Have a look at Sur in English (free newspaper) as they do list clubs and societies that might be of interest to you. I think August is a quiet time as many people are entertaining family and friends or are on holiday... 
Language classes are another great way of meeting people. It might be worth asking at Fuengirola town hall when classes start next term?? I go to the lessons organised by Mijas town hall which are held at the Casa de Cultura in Las Lagunas, which is virtually in Fuengirola..
Just a couple of suggestions..


----------



## natalieml (May 9, 2010)

Jo - what's the latest on when your coming back to the UK?


----------



## jojo (Sep 20, 2007)

natalieml said:


> Jo - what's the latest on when your coming back to the UK?


Still waiting for the removal company and my OH to firm up dates. Its actually more complicated than you'd think. Once our stuff is packed and gone, we then have to go too - so we have to catch a ferry thats not much more or less than two days after we've left! The ferries are all fully booked cos of the time of year and Brittany ferries (the only ones that take dogs) appear to have one of their ferries out of action. We're now looking at the channel tunnel, but OH feels the car should be serviced and spivved up a bit as thats a much longer journey - then theres the dogs tick and tape certificate that must be done between 24 and 48 hours before leaving the continent........

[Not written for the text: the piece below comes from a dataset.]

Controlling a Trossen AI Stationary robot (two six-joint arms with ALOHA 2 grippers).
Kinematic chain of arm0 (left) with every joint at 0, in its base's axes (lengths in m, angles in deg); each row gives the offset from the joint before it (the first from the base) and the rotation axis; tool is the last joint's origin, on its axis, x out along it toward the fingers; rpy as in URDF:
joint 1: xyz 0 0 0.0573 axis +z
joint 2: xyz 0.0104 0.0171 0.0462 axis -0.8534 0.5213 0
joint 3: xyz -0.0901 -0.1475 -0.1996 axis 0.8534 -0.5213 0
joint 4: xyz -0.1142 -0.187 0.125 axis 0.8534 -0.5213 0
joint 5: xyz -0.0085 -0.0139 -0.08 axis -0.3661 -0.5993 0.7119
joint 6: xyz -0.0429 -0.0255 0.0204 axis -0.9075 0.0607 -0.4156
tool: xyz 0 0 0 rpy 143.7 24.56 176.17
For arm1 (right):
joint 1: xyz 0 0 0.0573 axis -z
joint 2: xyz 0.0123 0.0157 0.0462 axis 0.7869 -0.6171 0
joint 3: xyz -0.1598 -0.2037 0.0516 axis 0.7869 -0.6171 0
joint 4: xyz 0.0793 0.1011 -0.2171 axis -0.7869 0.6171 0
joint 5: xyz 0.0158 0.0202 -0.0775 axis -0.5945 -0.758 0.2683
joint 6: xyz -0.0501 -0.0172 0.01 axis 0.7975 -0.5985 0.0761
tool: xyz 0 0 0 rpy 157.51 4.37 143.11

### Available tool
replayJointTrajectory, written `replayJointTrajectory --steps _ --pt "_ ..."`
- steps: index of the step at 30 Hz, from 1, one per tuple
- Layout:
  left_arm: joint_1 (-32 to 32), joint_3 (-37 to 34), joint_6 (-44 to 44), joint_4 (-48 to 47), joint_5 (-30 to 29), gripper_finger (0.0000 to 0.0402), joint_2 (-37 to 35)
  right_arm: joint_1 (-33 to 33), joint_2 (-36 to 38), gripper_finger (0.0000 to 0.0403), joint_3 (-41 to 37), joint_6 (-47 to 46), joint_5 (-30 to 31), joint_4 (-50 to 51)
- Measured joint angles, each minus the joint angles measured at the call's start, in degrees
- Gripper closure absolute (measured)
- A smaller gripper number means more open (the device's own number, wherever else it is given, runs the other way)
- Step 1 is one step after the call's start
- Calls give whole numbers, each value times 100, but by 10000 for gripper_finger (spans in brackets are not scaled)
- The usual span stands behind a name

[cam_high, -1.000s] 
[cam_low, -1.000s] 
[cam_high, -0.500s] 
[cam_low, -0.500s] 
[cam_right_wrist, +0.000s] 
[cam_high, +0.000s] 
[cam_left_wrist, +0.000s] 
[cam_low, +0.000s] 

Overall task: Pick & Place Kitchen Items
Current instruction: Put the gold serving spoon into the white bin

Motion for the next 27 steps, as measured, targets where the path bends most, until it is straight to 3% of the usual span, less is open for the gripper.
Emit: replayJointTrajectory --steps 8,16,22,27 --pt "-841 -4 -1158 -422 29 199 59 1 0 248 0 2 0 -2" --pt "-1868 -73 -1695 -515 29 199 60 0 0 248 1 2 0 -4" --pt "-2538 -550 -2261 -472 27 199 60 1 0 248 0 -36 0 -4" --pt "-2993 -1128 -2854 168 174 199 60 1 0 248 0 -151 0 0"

................. and then theres me, who doesnt want to go anyway :eyebrows::eyebrows::eyebrows:

Jo xxxx


----------



## natalieml (May 9, 2010)

Keep us updated on your progress - I'm not over until October so I'm pretty certain you'll be gone by then 




jojo said:


> Still waiting for the removal company and my OH to firm up dates. Its actually more complicated than you'd think. Once our stuff is packed and gone, we then have to go too - so we have to catch a ferry thats not much more or less than two days after we've left! The ferries are all fully booked cos of the time of year and Brittany ferries (the only ones that take dogs) appear to have one of their ferries out of action. We're now looking at the channel tunnel, but OH feels the car should be serviced and spivved up a bit as thats a much longer journey - then theres the dogs tick and tape certificate that must be done between 24 and 48 hours before leaving the continent........
> 
> ................. and then theres me, who doesnt want to go anyway :eyebrows::eyebrows::eyebrows:
> 
> Jo xxxx[/QUOTE


----------



## giritana (Aug 3, 2010)

Hi Jo Jo,
I brought my German Shepherd ***** over to Asturias by ferry from Plymouth to Santander - sadly, she had to be put to sleep a year ago, after 4 years in Spain. I love that ferry, but wouldn't want to transport an animal on it again. The dogs and cats are kennelled in tiered cages, with the larger dogs at the bottom, the smaller dogs in the middle and the poor cats at the top - there's constant loud barking, especially as owners are popping in to the area to water, feed and exercise their pets - some of the shyer animals seemed totally freaked out! my dog was a toughie but I'd much preferred to have left her in her own dog cage in our car, where she'd have slept her way to Spain - of course, that wasn't an option, as passengers aren't allowed free access to the lower deck and parking area, for security and safety reasons! I'd want to drive via the tunnel when transporting any future pets. I appreciated the facility provided by the ferry company, as options for transporting pets are limited, but regretted forcing my dog to suffer 18 hours cooped up in a high decibel and stressful environment - I took her up to the 'exercise deck' whenever possible, but due to bad weather, we humans were forbidden, at times, from accessing the outside walkways. 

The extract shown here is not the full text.